Tenancy In Common Units Are An Affordable Way To Get A Property in the City, But It’s A Little More Complicated Than Going to the Lender and Just Moving Right In
During your property search you may come across a seemingly incredible steal of a deal for a renovated space in an older Victorian and Edwardian shell. You’re excited. You think you’ve found it. How could someone overlook this deal? Did you miss something? Then you look closer again and you’ll see these words: “tenancy in common,” or, “TIC.” What’s that supposed to mean? TICs may look like a condo, feel like a condo and act like a condo but they are legally distinct and this will impact lending, rental rights and other important rights that go beyond this summary.
- Tenancy-In-Common units — TICs for short — are a hybrid between a single-family house and a condominium that are pretty unique to San Francisco. Legally, you’re buying and undivided interest in a property. In reality, a private contract between other owners of a given property will spell out what percentage of the property you’re buying and what comes with that given interest. Think of this all as “owners in common.”

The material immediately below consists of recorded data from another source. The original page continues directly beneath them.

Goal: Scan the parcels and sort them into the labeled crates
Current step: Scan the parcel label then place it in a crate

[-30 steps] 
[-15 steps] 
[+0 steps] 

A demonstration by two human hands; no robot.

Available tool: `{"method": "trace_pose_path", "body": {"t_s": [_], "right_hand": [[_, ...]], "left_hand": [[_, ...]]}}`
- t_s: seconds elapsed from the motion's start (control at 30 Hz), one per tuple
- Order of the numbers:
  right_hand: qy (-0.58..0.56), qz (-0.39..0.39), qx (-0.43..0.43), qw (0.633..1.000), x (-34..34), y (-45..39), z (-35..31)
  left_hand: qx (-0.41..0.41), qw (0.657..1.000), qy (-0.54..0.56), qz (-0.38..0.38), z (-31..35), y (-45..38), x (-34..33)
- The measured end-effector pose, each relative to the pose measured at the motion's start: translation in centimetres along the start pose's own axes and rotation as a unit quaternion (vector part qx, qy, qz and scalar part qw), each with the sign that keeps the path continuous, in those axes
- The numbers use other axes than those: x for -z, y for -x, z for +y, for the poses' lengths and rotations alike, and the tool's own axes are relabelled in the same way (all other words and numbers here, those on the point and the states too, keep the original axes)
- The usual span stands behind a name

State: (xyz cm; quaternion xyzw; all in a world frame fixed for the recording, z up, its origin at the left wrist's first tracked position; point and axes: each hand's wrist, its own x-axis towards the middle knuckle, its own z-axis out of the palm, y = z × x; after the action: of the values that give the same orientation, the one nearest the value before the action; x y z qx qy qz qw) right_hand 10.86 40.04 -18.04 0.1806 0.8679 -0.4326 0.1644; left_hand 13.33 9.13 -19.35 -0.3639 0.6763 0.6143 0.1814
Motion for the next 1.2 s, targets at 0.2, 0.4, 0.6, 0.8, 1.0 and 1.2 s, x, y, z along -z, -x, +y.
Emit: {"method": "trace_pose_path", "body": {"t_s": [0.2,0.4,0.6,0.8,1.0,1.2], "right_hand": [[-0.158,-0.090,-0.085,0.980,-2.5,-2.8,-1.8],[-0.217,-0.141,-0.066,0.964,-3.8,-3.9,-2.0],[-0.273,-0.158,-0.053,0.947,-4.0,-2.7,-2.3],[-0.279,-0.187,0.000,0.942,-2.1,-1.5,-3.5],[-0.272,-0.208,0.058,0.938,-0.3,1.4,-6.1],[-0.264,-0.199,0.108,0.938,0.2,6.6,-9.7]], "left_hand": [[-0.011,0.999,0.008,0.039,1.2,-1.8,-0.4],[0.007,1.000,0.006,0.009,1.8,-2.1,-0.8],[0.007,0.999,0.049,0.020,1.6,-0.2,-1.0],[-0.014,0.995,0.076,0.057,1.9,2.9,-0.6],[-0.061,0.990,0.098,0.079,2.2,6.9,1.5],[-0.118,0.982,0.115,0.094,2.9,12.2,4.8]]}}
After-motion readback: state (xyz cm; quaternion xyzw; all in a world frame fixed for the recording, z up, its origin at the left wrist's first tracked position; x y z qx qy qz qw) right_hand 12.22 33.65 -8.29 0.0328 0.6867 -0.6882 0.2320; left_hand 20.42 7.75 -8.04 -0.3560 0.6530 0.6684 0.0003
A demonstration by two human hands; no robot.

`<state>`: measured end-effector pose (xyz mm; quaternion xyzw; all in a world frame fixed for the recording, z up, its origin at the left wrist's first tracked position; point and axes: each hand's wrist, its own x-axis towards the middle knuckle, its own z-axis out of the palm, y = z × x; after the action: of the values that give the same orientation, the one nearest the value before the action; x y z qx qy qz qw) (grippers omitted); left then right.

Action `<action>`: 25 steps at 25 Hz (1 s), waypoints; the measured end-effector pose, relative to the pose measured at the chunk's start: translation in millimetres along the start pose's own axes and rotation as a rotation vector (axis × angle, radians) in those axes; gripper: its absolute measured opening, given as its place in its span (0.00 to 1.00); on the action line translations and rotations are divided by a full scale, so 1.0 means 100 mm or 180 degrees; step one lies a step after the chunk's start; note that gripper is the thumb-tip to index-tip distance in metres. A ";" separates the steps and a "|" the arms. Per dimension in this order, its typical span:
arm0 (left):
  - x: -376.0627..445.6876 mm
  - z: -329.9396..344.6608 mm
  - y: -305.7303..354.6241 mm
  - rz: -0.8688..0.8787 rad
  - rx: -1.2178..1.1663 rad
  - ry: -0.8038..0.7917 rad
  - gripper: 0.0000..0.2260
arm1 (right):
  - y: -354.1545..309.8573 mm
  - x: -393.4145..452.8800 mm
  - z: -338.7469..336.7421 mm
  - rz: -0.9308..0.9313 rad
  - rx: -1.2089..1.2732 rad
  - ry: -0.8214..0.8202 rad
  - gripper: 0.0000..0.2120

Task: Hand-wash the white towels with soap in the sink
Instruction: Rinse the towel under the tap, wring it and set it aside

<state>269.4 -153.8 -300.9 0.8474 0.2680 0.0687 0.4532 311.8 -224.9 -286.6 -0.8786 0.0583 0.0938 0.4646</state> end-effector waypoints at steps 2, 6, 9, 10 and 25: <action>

- Selling properties this way was a response to the Rent Ordinance’s stringent tenant protections, a restrictive building environment that is informed by historical protection requirements as well as neighborhood comment on any permit that expands a building’s foot print. Thus, TIC units came into use through the efforts of a clever attorney, smart lender and realtors.
- Some TIC units may become condo, but not all of them can (or will) which will greatly impact market value.
- Various factors determine if a TIC building can go condo and not many are in your control such as if someone evicted a tenant in the past (like before you even moved to San Francisco, or were born, etc).